• _GOAL OF THE EXERCISE_
Please give the data again in full, exactly as it reads.

• _GIVEN MATERIAL_
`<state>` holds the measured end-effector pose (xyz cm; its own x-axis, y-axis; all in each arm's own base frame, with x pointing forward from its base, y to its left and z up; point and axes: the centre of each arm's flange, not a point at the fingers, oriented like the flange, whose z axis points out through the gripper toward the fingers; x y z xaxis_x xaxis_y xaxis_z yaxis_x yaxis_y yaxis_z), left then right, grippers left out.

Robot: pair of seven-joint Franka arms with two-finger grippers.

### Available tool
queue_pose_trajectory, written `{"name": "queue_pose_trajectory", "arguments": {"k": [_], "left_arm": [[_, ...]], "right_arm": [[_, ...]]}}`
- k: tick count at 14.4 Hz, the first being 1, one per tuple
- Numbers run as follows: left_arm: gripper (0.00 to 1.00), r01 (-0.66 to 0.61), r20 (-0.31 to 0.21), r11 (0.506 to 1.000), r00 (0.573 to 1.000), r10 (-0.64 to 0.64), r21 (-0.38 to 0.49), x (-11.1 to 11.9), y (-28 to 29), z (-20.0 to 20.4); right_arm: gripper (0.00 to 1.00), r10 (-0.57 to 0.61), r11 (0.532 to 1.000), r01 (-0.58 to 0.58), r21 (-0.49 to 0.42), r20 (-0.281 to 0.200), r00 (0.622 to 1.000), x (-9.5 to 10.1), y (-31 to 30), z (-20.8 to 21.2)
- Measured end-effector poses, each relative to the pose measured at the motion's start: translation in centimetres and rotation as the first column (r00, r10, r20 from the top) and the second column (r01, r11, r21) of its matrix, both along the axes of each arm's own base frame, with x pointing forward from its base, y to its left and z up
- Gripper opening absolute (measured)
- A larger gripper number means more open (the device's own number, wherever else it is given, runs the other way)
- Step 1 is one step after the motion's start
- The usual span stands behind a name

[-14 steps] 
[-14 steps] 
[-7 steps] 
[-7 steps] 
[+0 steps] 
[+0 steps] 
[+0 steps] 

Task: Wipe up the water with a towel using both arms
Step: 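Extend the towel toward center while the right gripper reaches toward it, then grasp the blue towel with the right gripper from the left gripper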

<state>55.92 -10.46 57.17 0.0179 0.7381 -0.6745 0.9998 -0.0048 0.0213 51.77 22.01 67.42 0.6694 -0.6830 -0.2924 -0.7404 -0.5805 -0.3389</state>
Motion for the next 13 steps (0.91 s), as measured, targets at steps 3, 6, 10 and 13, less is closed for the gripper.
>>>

• _ANSWER SECTION_
`<state>` holds the measured end-effector pose (xyz cm; its own x-axis, y-axis; all in each arm's own base frame, with x pointing forward from its base, y to its left and z up; point and axes: the centre of each arm's flange, not a point at the fingers, oriented like the flange, whose z axis points out through the gripper toward the fingers; x y z xaxis_x xaxis_y xaxis_z yaxis_x yaxis_y yaxis_z), left then right, grippers left out.

Robot: pair of seven-joint Franka arms with two-finger grippers.

### Available tool
queue_pose_trajectory, written `{"name": "queue_pose_trajectory", "arguments": {"k": [_], "left_arm": [[_, ...]], "right_arm": [[_, ...]]}}`
- k: tick count at 14.4 Hz, the first being 1, one per tuple
- Numbers run as follows: left_arm: gripper (0.00 to 1.00), r01 (-0.66 to 0.61), r20 (-0.31 to 0.21), r11 (0.506 to 1.000), r00 (0.573 to 1.000), r10 (-0.64 to 0.64), r21 (-0.38 to 0.49), x (-11.1 to 11.9), y (-28 to 29), z (-20.0 to 20.4); right_arm: gripper (0.00 to 1.00), r10 (-0.57 to 0.61), r11 (0.532 to 1.000), r01 (-0.58 to 0.58), r21 (-0.49 to 0.42), r20 (-0.281 to 0.200), r00 (0.622 to 1.000), x (-9.5 to 10.1), y (-31 to 30), z (-20.8 to 21.2)
- Measured end-effector poses, each relative to the pose measured at the motion's start: translation in centimetres and rotation as the first column (r00, r10, r20 from the top) and the second column (r01, r11, r21) of its matrix, both along the axes of each arm's own base frame, with x pointing forward from its base, y to its left and z up
- Gripper opening absolute (measured)
- A larger gripper number means more open (the device's own number, wherever else it is given, runs the other way)
- Step 1 is one step after the motion's start
- The usual span stands behind a name

[-14 steps] 
[-14 steps] 
[-7 steps] 
[-7 steps] 
[+0 steps] 
[+0 steps] 
[+0 steps] 

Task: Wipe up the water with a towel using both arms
Step: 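Extend the towel toward center while the right gripper reaches toward it, then grasp the blue towel with the right gripper from the left gripper
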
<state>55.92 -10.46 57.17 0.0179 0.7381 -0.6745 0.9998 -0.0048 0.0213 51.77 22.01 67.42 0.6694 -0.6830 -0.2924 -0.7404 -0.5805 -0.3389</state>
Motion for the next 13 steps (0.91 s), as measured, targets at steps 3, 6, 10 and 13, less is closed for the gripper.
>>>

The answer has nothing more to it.